ビンゴー・キッドの洋書日記

英米を中心に現代から古典まで、海外の作品を英語で読み、論評をくわえるブログです

William Maxwell のことなど(2)

 William Maxwell のことは、じつはあまりよく知らない。読みだしたばかりの "The Chateau" の裏表紙にある紹介記事にも目を通していない。何年か前、"They Came Like Swallows"(37) という短い小説を読んだことがあるだけだ。

They Came Like Swallows (Vintage International)

They Came Like Swallows (Vintage International)

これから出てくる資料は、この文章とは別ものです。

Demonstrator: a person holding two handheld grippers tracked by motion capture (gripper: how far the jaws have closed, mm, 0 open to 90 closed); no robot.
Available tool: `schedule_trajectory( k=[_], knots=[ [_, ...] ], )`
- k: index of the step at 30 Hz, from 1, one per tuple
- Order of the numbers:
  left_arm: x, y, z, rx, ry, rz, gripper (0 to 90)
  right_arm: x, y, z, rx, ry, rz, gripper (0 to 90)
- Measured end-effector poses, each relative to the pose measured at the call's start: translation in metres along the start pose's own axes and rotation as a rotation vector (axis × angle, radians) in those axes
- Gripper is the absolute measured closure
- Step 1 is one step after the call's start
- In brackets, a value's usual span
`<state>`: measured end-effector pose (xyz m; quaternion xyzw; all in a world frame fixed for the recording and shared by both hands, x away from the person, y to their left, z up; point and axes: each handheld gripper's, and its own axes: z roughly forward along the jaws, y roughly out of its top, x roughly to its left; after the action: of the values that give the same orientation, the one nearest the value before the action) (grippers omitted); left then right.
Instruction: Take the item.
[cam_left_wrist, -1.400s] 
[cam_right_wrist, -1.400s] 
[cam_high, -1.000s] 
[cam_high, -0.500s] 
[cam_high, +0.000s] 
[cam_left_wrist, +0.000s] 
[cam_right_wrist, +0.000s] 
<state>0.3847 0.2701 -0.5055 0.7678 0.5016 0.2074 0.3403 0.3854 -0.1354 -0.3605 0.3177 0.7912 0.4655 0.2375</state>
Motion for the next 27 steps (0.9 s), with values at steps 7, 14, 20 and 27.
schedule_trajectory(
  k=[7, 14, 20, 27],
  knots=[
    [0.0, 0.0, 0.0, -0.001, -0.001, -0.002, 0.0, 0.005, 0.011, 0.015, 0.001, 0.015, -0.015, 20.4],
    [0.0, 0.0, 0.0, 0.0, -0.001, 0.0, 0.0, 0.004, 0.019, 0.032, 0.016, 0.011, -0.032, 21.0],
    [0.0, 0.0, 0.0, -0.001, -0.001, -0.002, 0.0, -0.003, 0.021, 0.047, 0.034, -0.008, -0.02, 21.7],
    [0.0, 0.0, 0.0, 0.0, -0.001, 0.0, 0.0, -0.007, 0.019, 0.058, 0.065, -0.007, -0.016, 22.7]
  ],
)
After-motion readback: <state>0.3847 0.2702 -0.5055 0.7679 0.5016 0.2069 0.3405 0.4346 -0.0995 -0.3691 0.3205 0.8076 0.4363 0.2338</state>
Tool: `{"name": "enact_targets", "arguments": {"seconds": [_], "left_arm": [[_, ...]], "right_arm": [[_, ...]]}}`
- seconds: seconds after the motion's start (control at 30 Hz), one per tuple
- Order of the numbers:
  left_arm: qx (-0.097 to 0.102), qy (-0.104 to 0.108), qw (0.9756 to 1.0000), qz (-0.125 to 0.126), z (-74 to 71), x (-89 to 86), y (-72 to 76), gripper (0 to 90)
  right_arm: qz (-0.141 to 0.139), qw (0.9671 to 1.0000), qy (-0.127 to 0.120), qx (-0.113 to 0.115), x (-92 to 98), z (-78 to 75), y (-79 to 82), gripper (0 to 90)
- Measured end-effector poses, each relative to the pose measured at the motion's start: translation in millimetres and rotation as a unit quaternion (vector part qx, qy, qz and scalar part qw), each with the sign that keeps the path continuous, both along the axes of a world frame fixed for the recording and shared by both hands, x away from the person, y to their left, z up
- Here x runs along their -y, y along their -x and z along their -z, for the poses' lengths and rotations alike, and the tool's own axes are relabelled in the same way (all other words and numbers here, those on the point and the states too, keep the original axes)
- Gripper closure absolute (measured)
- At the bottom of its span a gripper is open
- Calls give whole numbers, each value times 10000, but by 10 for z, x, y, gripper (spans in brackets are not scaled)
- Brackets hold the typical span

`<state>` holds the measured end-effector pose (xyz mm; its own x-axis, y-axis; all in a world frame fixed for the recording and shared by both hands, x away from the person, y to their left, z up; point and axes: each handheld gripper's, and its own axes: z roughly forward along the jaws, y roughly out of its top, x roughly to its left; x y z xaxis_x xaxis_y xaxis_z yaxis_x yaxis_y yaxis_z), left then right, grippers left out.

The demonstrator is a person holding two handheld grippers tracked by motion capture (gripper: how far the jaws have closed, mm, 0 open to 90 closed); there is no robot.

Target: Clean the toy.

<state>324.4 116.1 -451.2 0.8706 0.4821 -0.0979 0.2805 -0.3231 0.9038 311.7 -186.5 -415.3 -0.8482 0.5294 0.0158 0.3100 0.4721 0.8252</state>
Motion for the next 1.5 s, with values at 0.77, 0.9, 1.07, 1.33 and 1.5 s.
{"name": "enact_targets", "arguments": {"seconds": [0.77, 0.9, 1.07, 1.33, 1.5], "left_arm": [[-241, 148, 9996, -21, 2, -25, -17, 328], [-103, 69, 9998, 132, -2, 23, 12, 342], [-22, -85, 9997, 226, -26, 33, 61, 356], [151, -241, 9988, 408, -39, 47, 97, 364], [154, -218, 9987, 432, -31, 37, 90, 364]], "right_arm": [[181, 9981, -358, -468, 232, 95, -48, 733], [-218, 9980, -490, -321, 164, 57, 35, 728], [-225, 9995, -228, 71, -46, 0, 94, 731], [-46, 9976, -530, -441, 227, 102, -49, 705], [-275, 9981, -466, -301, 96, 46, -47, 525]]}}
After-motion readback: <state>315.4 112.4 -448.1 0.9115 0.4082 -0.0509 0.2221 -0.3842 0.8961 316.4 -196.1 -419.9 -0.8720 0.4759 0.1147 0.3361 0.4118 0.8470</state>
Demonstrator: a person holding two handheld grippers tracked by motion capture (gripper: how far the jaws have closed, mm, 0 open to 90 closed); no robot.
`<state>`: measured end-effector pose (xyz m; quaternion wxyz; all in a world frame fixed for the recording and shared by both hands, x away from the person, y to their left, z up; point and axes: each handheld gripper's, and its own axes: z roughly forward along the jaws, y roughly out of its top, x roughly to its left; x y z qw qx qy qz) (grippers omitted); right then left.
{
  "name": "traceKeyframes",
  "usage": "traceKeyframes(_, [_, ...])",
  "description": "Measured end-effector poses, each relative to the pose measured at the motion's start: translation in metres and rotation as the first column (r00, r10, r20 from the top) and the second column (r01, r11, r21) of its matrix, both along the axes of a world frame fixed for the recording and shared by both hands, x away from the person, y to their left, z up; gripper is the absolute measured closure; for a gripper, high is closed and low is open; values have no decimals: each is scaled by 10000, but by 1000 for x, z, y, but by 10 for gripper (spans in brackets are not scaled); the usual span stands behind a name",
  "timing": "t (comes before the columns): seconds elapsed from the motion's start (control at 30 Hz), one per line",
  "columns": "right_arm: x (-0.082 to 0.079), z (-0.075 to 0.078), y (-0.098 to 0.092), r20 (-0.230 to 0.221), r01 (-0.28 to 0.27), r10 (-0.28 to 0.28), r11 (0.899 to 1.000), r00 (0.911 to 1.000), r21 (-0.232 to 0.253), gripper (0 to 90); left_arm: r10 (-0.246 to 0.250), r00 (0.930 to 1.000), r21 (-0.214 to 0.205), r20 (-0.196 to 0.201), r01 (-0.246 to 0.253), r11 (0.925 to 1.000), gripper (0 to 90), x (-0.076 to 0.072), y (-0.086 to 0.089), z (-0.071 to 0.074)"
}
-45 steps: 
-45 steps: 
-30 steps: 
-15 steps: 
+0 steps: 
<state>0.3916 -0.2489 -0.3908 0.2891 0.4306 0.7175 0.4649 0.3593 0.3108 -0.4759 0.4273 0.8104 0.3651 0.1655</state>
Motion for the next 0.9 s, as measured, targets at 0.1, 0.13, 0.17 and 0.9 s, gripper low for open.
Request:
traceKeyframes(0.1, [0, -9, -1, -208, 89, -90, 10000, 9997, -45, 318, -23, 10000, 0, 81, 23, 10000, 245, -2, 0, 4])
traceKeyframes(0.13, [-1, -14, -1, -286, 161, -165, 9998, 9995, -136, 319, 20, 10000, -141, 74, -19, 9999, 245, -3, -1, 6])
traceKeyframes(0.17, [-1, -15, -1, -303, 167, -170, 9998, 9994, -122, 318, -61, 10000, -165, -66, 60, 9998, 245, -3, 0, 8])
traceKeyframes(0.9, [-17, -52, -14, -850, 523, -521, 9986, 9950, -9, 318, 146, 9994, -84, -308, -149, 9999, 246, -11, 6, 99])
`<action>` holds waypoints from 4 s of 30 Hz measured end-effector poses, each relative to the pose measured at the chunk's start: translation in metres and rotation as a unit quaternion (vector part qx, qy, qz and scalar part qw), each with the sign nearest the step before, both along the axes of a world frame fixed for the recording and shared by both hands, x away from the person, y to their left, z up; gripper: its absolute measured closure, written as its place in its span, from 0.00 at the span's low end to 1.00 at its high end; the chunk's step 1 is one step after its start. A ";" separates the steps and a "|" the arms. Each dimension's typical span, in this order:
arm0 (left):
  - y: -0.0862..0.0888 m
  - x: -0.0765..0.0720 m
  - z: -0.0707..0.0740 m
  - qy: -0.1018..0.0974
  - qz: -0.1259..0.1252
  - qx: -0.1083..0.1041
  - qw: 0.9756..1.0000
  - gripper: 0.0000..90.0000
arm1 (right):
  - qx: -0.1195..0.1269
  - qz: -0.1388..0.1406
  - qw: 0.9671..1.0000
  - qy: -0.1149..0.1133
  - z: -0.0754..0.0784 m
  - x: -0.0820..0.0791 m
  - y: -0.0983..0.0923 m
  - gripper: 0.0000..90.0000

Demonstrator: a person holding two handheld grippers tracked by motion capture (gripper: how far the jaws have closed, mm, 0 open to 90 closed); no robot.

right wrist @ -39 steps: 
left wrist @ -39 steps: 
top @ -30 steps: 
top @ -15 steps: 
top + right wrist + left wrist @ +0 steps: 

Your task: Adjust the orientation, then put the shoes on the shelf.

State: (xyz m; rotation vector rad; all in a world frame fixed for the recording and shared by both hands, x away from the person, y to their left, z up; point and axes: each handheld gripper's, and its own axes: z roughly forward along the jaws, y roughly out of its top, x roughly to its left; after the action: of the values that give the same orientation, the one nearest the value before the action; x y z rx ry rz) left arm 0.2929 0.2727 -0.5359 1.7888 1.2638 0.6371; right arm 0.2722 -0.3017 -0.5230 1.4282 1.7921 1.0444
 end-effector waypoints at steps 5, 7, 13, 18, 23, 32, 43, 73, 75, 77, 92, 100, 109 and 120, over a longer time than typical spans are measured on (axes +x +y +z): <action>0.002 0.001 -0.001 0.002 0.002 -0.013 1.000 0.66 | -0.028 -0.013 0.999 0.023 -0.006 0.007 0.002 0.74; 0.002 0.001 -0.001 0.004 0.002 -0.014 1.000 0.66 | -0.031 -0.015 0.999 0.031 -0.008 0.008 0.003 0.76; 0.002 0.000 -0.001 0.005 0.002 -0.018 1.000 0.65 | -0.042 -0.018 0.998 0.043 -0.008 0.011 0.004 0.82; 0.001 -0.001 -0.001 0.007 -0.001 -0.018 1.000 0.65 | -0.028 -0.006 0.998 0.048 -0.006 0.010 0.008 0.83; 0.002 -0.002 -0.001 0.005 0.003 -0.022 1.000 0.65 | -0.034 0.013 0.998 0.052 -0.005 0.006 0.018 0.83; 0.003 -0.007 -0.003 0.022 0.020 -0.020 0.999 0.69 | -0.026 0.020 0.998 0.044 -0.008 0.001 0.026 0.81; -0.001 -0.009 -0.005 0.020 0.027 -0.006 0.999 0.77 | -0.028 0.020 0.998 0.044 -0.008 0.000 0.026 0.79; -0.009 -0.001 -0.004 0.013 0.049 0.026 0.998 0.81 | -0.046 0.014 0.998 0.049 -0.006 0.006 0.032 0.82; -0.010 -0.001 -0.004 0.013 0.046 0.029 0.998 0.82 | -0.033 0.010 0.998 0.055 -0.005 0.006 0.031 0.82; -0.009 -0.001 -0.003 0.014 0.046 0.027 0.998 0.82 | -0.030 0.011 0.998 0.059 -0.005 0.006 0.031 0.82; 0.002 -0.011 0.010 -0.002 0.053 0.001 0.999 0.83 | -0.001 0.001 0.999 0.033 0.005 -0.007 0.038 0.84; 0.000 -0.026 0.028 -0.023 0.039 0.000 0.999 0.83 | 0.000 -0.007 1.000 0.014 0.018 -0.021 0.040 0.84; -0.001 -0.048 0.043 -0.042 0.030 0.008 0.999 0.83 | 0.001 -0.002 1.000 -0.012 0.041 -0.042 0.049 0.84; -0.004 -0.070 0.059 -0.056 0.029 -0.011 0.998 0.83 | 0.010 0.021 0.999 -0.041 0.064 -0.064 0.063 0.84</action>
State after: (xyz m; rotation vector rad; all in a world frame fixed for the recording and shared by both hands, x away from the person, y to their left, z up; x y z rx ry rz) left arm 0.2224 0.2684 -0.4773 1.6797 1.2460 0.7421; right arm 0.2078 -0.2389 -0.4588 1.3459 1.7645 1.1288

 たしか幼い少年が主人公で、父親や兄とのあいだの葛藤、友人たちとの交流が描かれ、メインは美しい母親が病死する話だった。繊細な筆致が印象的で、少年の傷ついた心がしみじみと伝わってきて、静かな感動を覚えたような気がする。何だか心もとない話だが、ぼくはどんな本でも予備知識はなるべく仕入れないようにしているので、作家に関しては以上で充分だ。
 "The Chateau" の正体はまだ見えてこないので、今日は『愛の嵐』の続きを書こう。ナチスの将校が強制収容所ユダヤ人の美しい娘と関係し、戦後、二人が再会したとき、その関係が再燃するという物語で、当初、将校はサディスティックに関係を迫るものの、娘のほうもやがて将校を愛するようになり、二人の愛は倒錯的で隠微な官能の世界に属する。
 そんな愛は不健全で、これはやはり戦争が生んだ悲劇のひとつなのだ、という見方も成り立つかもしれないが、ぼくはべつに反戦映画だとは思わなかった。男と女が結びつくとき、そこには理性では計り知れない闇の力が働くことがある。それがこの映画の勘所ではないだろうか。
 シャーロット・ランプリングがディートリッヒの歌を唄う場面は、そんな暗い力を象徴しているような気がした。それは文学作品で言えば、『嵐が丘』におけるヒースクリフとキャサリンの関係を思わせる。まあ、あちらは「倒錯的な官能の世界」ではないけれど、「理性では計り知れない闇の力」が働いている点では同じだろう。
 残念ながら、映画『嵐が丘』のルイス・ブニュエル版は未見。しかし、ウィリアム・ワイラー版でも充分、「闇の力」を感じることができる。